[WHAT TO DO]: From the first line to the last, output the data exactly as it stands, minus its pictures.

[RAW DATA]:
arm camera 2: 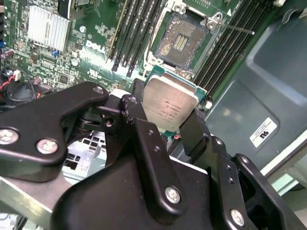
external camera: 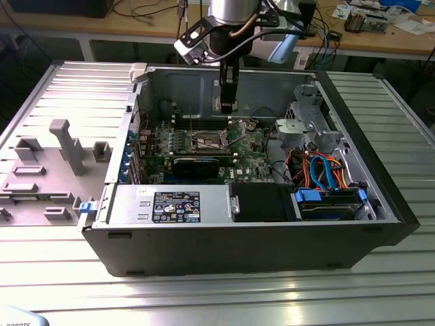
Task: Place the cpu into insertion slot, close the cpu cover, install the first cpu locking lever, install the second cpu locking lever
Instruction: 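Place the cpu into insertion slot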
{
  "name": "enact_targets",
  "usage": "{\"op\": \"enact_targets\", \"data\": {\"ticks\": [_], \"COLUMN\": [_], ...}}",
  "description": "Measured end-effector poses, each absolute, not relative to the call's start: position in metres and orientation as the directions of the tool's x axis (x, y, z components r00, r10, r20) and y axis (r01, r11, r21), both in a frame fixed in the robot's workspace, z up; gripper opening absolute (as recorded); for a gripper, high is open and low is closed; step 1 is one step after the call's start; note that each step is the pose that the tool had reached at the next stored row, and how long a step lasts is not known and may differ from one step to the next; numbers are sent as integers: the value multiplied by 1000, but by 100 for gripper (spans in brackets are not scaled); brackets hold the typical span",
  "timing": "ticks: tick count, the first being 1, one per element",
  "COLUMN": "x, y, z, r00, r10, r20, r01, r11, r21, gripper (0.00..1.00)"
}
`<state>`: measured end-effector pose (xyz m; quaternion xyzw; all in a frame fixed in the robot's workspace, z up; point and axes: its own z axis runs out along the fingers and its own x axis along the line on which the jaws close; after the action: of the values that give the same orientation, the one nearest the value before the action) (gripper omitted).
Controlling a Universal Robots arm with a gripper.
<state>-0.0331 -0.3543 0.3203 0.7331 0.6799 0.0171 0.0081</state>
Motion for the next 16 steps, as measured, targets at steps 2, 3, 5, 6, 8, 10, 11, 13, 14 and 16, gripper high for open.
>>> {"op": "enact_targets", "data": {"ticks": [2, 3, 5, 6, 8, 10, 11, 13, 14, 16], "x": [-33, -33, -34, -34, -36, -36, -36, -36, -36, -36], "y": [-354, -354, -354, -354, -354, -354, -354, -354, -354, -354], "z": [317, 315, 311, 310, 307, 307, 307, 307, 307, 307], "r00": [33, 7, -22, -26, -28, -28, -28, -28, -28, -28], "r10": [999, 1000, 1000, 1000, 1000, 1000, 1000, 1000, 1000, 1000], "r20": [14, 14, 14, 14, 14, 14, 14, 14, 14, 14], "r01": [999, 999, 999, 999, 999, 999, 999, 999, 999, 999], "r11": [-33, -7, 21, 25, 27, 27, 27, 27, 27, 27], "r21": [35, 35, 35, 35, 35, 35, 35, 35, 35, 35], "gripper": [54, 54, 54, 54, 54, 54, 54, 54, 54, 54]}}
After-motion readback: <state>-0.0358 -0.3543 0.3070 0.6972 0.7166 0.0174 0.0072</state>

[RESPONSE BELOW]:
arm camera 2: 
external camera: 
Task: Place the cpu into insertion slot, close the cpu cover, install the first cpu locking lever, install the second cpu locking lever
Instruction: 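Place the cpu into insertion slot
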{
  "name": "enact_targets",
  "usage": "{\"op\": \"enact_targets\", \"data\": {\"ticks\": [_], \"COLUMN\": [_], ...}}",
  "description": "Measured end-effector poses, each absolute, not relative to the call's start: position in metres and orientation as the directions of the tool's x axis (x, y, z components r00, r10, r20) and y axis (r01, r11, r21), both in a frame fixed in the robot's workspace, z up; gripper opening absolute (as recorded); for a gripper, high is open and low is closed; step 1 is one step after the call's start; note that each step is the pose that the tool had reached at the next stored row, and how long a step lasts is not known and may differ from one step to the next; numbers are sent as integers: the value multiplied by 1000, but by 100 for gripper (spans in brackets are not scaled); brackets hold the typical span",
  "timing": "ticks: tick count, the first being 1, one per element",
  "COLUMN": "x, y, z, r00, r10, r20, r01, r11, r21, gripper (0.00..1.00)"
}
`<state>`: measured end-effector pose (xyz m; quaternion xyzw; all in a frame fixed in the robot's workspace, z up; point and axes: its own z axis runs out along the fingers and its own x axis along the line on which the jaws close; after the action: of the values that give the same orientation, the one nearest the value before the action) (gripper omitted).
Controlling a Universal Robots arm with a gripper.
<state>-0.0331 -0.3543 0.3203 0.7331 0.6799 0.0171 0.0081</state>
Motion for the next 16 steps, as measured, targets at steps 2, 3, 5, 6, 8, 10, 11, 13, 14 and 16, gripper high for open.
>>> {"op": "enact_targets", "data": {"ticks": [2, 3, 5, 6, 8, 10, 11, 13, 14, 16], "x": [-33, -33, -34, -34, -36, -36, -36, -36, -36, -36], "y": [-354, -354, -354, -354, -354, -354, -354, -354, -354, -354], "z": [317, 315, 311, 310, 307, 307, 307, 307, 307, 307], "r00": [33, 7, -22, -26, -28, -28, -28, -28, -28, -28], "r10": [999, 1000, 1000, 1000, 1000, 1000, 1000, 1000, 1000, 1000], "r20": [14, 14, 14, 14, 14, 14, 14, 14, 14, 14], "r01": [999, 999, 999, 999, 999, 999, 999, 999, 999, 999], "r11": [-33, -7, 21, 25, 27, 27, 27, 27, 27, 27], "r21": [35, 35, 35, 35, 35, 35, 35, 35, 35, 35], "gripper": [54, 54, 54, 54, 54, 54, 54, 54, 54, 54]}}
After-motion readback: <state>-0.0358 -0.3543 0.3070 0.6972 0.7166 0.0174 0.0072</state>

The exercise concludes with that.